El enjambre situado junto a su ventanilla había cambiado. Presentaba un color casi por completo plateado; vibraba pero permanecía muy estable, y en su superficie plateada vi reflejarse la cabeza y hombros de Mae. El reflejo no era perfecto, porque los ojos y la boca aparecían un tanto desdibujados, pero en esencia era preciso.
Fruncí el entrecejo.
—Es un espejo…
—No —dijo ella—. No lo es. —Volvió la cabeza para mirarme, y su imagen en la superficie plateada no se alteró. El rostro siguió mirando hacia el interior del coche. Al cabo de un momento, la imagen tembló, se disipó y volvió a formarse para mostrar la parte posterior de su cabeza—. ¿Qué significa eso?
—Tengo una idea bastante aproximada, pero…

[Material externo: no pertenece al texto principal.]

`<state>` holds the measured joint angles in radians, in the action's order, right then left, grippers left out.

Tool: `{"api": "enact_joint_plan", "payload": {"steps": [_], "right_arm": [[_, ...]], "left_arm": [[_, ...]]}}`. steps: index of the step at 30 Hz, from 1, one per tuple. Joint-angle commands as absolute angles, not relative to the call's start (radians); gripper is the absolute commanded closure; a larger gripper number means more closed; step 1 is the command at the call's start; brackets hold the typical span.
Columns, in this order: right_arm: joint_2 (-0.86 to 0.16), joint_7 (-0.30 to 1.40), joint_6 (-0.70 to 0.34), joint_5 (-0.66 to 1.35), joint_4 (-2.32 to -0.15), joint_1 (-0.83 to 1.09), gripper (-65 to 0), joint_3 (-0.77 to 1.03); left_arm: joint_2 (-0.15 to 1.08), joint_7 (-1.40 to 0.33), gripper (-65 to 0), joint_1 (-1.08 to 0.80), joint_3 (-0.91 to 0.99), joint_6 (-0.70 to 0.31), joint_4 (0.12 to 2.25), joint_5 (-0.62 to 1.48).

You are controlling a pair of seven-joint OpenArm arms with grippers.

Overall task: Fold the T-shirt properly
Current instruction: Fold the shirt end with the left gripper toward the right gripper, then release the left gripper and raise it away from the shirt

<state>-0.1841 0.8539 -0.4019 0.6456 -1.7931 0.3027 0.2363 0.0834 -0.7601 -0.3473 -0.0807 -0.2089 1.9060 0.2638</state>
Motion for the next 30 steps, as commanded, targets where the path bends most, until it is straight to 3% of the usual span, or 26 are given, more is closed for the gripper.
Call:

El enjambre de la parte delantera hacía lo mismo, salvo que en su superficie plateada nos veíamos los dos sentados uno al lado del otro dentro del coche, visiblemente asustados. La imagen aparecía también un tanto desdibujada. Y esta vez advertí claramente que el enjambre no era un espejo en sentido literal. El propio enjambre generaba la imagen mediante la exacta disposición de las partículas individuales, lo cual significaba…
—Mala noticia —dijo Charley.
—Lo sé —contesté—. Están innovando.
—¿Qué crees? ¿Es uno de los parámetros predeterminados?
—En esencia, sí. Supongo que es imitación.
Mae movió la cabeza en un gesto de incomprensión.
—El programa predetermina ciertas estrategias para facilitar la consecución de objetivos. Las estrategias reproducen el comportamiento de los depredadores reales. Así que una de las estrategias predeterminadas es permanecer inmóvil y esperar, acechar. Otra es deambular al azar hasta tropezarse con la presa y entonces perseguir. Una tercera es el camuflaje, eligiendo algún elemento del entorno para fundirse con él. Y una cuarta es imitar el comportamiento de la presa.
—¿Piensas que eso es imitación? —preguntó.
—Pienso que es una forma de imitación.
—¿Intenta parecerse a nosotros?
—Sí.
—¿Es comportamiento emergente? ¿Se ha desarrollado por si sólo?
—Sí —respondí.
—Mala noticia —dijo Charley lastimeramente—. Muy mala noticia.
Sentado en el coche, empecé a enfurecerme, porque esa formación de reflejos implicaba que yo desconocía la verdadera estructura de las nanopartículas. Me habían dicho que había una lámina piezoeléctrica que reflejaba la luz. Así que no era raro que el enjambre de vez en cuando despidiera destellos plateados bajo el sol. Eso no exigía una compleja orientación de las partículas. De hecho, cabía esperar esa clase de ondas plateadas como efecto aleatorio del mismo modo que las autovías con tráfico denso se atascan de manera intermitente. La congestión se debía a cambios de velocidad aleatorios de uno o dos automovilistas, pero el efecto se propagaba por toda la autovía. Lo mismo sería aplicable a los enjambres. Un efecto casual se transmitiría como una onda a lo largo del enjambre. Y eso habíamos visto.